Re: Request for a TAG review of the Presentation API from mark a. foltz on 2015-07-28 (www-tag@w3.org from July 2015)

From: mark a. foltz <mfoltz@google.com>
Date: Mon, 27 Jul 2015 22:46:25 -0700
To: Francois Daoust <fd@w3.org>
Cc: Anne van Kesteren <annevk@annevk.nl>, TAG <www-tag@w3.org>, "public-secondscreen@w3.org" <public-secondscreen@w3.org>
Message-ID: <CALgg+HEQebB=vR74FBWYf83+Zd29SweWKRFQv+jhGPAzGF2Npw@mail.gmail.com>
On Wed, Jul 1, 2015 at 6:53 AM, Francois Daoust <fd@w3.org> wrote:

> On 2015-07-01 13:17, Anne van Kesteren wrote:
>
>> On Wed, Jul 1, 2015 at 11:55 AM, Francois Daoust <fd@w3.org> wrote:
>>
>>> 1. Security requirements for the messaging channel
>>> -----
>>> The Presentation API is agnostic of the protocol used for the messaging
>>> channel as long as it is capable of carrying DOMString payloads in a
>>> reliable and in-order fashion. A user agent could perhaps communicate
>>> with
>>> the second device using the WebSockets protocol or a WebRTC data channel.
>>>
>>
>> How can you leave this undefined? That would mean you don't have
>> interoperability across user agents and users would need to get all
>> their products from one vendor.
>>
>
> I should probably have spelled out that issue more explicitly.
> Interoperability is certainly a problem that all group participants have in
> mind. The group wants to remain agnostic of the underlying protocols as
> much as possible, but experience gathered once first prototype
> implementations are out will show to what extent that is wishful thinking.
>
> Even if the specification ends up mandating support for specific discovery
> and communication protocols, it would still make sense to allow user agents
> to support additional ones. How can we formulate security requirements for
> such cases.


I haven't found an existing spec that would provide an a straightforward
definition for this use case.  Perhaps others with more experience in the
W3C have ideas.

The closest definition of "secure context" I could find stems from the Web
Security Context TR [1], which defines it specifically as all resources
retrieved over a "strongly TLS protected" connection, which in turn is
defined in terms of the existing server-based PKI for TLS.

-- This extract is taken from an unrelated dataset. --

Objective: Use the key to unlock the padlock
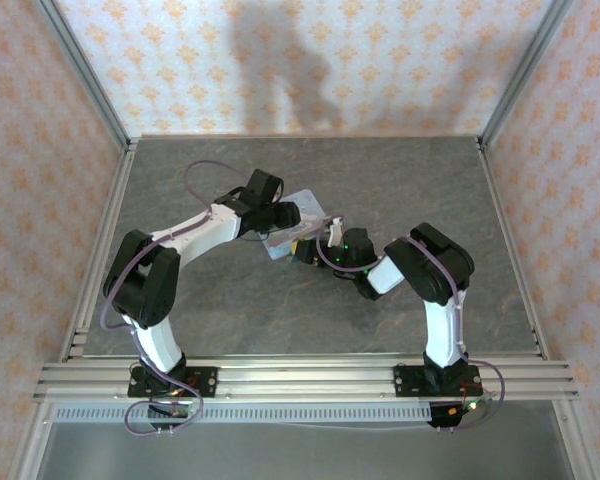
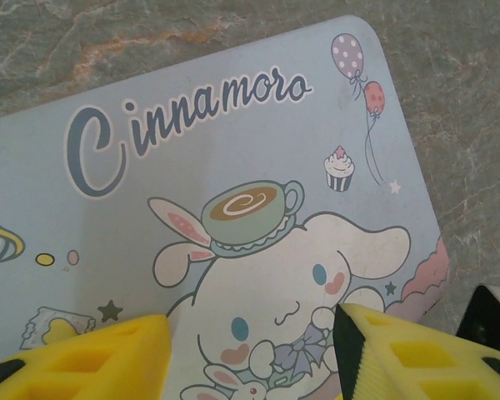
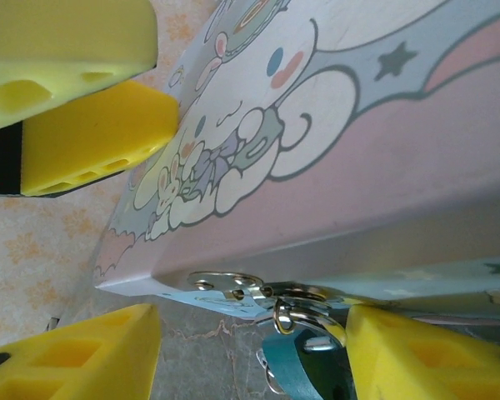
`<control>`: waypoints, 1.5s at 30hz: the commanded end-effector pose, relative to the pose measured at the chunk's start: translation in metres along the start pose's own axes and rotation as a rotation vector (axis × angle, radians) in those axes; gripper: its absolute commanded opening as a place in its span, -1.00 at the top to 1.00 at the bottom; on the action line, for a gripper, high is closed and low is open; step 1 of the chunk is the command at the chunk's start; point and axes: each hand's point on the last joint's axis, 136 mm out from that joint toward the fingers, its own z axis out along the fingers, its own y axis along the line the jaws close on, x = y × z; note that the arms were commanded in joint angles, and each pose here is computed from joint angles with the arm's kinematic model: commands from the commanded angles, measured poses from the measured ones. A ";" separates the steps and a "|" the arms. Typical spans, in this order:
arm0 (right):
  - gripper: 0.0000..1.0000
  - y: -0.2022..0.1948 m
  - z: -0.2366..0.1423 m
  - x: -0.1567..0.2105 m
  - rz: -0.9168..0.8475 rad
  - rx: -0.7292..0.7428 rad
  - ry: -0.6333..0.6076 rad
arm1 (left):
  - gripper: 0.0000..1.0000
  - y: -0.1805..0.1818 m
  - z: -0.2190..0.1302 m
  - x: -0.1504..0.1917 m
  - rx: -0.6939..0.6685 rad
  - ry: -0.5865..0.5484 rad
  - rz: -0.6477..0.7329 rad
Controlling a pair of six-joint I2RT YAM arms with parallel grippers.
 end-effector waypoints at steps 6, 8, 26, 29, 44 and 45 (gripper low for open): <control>-0.10 0.008 0.007 0.001 -0.033 -0.054 -0.006 | -0.10 0.013 0.017 0.014 -0.052 0.049 -0.004; -0.05 0.007 0.006 0.001 -0.033 -0.052 -0.007 | -0.10 0.012 0.018 0.013 -0.052 0.049 -0.004; 0.61 -0.004 0.003 0.008 -0.016 0.002 0.013 | -0.10 0.013 0.016 0.011 -0.056 0.045 -0.008; 0.74 -0.005 0.002 0.008 -0.013 0.010 0.012 | -0.10 0.013 0.016 0.012 -0.059 0.047 -0.008; 1.00 -0.015 -0.013 -0.011 0.053 0.063 -0.080 | -0.09 0.026 0.019 0.025 -0.081 0.064 -0.015; 1.00 -0.016 -0.015 -0.013 0.056 0.066 -0.089 | -0.09 0.028 0.020 0.028 -0.084 0.069 -0.017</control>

Another alternative is the "trustworthy origin" as defined in [2].  But,
that is constructed in terms of UA/server interaction around an origin, and
we don't assume that a presentation display has an origin.  We could
fabricate a unique per-display origin, but that doesn't really help the
authentication situation.

 However, when the controlling page is loaded in a secure context, the spec
>>> should set some guarantees of message confidentiality and authenticity
>>> ("only secure WebSockets"). Do you have suggestions on ways to specify
>>> security requirements in a generic manner?
>>>
>>
>> This seems hard since typically devices don't have a DNS name for
>> which you could issue a certificate.
>>
>
> Indeed. Isn't it possible in the WebRTC/RTCWeb world to establish an
> encrypted data channel between two such peers without authentication?


Yes, via DTLS [3].  DTLS alone prevents passive attacks (eavesdropping) but
not active (man-in-the-middle) attacks.  To authenticate the two parties,
the RTCWeb group has proposed a security architecture [4] that relies on
calling out to a third party identity provider to verify key fingerprints
generated by the DTLS handshake.

I think if we wanted to leverage this work, we would have to write the spec
in a way that applied it across the various combinations of raw
TCP/WebSockets/RTCDataChannel and TLS/DTLS that might be used to establish
the communication channel.   At the end of the day I don't know it's the
job of the Presentation API specification to mandate network level
protocols at that level though.

My inclination is to abstract some properties away from [1] and [2] and say
something normative about the properties of the communciation channel,
using [3] as a concrete example of a secure implementation.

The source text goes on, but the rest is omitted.